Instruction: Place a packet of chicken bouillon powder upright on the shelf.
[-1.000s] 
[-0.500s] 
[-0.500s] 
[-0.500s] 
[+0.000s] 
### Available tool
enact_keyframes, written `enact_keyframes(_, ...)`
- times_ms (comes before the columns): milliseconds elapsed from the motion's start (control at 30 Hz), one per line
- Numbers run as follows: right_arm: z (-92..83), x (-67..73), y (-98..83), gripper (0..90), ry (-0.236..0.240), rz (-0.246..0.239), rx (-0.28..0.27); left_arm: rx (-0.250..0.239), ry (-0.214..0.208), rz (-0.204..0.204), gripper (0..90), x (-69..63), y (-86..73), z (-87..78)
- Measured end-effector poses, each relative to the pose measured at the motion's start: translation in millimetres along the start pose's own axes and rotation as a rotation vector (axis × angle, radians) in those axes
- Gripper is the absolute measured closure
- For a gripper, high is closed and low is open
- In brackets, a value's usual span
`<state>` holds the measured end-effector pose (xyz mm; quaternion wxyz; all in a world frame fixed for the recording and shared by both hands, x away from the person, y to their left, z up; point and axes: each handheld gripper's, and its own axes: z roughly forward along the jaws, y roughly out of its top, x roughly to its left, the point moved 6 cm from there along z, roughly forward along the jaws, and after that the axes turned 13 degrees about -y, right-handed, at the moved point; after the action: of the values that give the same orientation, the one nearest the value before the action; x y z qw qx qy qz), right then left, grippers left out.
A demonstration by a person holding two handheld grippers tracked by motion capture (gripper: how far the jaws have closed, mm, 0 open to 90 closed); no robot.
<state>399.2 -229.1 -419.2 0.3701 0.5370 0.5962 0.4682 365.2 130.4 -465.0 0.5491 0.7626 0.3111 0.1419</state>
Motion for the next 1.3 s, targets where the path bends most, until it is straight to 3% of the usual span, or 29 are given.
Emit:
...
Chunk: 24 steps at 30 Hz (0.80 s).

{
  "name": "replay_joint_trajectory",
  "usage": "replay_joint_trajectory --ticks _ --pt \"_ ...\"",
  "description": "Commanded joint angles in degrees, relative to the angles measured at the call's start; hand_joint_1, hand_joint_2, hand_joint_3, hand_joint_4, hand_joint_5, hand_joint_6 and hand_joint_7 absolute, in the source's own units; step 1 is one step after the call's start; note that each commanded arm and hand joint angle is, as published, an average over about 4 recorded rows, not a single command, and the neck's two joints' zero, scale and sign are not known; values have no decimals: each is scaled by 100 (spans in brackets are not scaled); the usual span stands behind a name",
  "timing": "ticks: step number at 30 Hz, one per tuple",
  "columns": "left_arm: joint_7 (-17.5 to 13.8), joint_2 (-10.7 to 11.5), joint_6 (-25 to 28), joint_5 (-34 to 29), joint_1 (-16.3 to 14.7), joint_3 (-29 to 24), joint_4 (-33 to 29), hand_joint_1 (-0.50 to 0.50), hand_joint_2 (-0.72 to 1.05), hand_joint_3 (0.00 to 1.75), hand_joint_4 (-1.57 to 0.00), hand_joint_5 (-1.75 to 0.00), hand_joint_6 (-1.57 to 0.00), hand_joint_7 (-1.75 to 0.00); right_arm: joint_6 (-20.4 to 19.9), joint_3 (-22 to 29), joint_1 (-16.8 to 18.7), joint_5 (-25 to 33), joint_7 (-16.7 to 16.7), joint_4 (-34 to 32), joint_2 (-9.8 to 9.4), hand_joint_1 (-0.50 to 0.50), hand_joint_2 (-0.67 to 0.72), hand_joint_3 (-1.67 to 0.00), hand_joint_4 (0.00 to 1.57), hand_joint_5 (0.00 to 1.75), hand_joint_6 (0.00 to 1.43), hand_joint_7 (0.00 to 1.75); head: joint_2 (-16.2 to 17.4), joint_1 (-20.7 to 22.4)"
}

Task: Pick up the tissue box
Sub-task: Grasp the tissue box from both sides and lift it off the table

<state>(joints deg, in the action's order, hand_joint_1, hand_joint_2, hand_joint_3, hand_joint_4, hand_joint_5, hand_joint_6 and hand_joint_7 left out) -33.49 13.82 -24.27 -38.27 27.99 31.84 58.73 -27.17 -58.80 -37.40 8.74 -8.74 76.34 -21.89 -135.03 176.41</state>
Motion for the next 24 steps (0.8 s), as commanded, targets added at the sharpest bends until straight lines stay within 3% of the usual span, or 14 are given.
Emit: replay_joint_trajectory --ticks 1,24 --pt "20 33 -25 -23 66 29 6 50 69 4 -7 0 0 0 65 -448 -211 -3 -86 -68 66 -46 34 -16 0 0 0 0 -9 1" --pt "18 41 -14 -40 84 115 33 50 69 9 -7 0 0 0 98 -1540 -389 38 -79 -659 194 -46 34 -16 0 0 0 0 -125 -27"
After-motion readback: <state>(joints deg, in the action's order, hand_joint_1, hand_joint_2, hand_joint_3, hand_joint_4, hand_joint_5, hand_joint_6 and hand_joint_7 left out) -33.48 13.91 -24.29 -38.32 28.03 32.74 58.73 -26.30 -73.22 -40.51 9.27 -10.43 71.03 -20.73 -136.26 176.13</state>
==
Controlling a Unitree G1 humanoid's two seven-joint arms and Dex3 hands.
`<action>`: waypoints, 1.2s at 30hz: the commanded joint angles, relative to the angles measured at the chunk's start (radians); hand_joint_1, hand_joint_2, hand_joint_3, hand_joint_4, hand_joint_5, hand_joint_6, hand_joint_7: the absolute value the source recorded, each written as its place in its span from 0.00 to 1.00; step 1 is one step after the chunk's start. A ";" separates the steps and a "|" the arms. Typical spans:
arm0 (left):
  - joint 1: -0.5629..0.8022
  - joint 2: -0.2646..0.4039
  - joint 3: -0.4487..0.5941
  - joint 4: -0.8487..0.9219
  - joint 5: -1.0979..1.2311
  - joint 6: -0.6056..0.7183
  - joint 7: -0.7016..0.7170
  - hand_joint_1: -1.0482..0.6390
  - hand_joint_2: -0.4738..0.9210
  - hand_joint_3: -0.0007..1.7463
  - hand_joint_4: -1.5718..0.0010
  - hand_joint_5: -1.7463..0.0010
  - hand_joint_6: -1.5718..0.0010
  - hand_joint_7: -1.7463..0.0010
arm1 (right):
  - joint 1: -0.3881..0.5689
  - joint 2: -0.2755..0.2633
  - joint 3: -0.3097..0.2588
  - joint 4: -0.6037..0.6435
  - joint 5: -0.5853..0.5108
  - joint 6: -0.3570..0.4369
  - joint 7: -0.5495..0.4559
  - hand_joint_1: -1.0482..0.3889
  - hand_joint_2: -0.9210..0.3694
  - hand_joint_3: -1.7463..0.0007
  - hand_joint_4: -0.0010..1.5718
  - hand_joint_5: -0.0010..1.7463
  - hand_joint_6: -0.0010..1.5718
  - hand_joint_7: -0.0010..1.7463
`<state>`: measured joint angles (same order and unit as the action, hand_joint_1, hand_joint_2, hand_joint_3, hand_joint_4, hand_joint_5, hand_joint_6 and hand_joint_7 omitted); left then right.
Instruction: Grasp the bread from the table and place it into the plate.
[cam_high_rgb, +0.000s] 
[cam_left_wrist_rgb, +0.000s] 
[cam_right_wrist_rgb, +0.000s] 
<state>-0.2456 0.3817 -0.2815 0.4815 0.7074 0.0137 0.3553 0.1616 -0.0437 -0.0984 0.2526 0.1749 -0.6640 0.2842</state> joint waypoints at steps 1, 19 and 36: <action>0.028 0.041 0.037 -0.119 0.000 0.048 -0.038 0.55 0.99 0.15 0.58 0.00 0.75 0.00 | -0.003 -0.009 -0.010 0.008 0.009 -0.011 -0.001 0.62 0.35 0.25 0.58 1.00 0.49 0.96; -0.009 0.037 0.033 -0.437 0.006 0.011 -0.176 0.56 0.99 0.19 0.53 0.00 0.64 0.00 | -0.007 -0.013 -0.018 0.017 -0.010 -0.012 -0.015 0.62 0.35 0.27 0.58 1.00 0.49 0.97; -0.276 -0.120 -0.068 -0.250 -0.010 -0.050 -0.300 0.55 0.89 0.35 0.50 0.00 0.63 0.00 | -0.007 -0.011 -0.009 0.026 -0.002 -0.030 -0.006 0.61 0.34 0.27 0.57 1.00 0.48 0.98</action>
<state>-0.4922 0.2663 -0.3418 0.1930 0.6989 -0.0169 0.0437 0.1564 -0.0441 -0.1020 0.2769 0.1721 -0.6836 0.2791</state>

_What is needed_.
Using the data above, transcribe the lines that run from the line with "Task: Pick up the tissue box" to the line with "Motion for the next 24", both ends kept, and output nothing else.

_Answer to this exercise_.
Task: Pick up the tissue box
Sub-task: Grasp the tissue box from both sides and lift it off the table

<state>(joints deg, in the action's order, hand_joint_1, hand_joint_2, hand_joint_3, hand_joint_4, hand_joint_5, hand_joint_6 and hand_joint_7 left out) -33.49 13.82 -24.27 -38.27 27.99 31.84 58.73 -27.17 -58.80 -37.40 8.74 -8.74 76.34 -21.89 -135.03 176.41</state>
Motion for the next 24 steps (0.8 s), as commanded, targets added at the sharpest bends until straight lines stay within 3% of the usual span, or 14 are given.

The exercise requires no further work.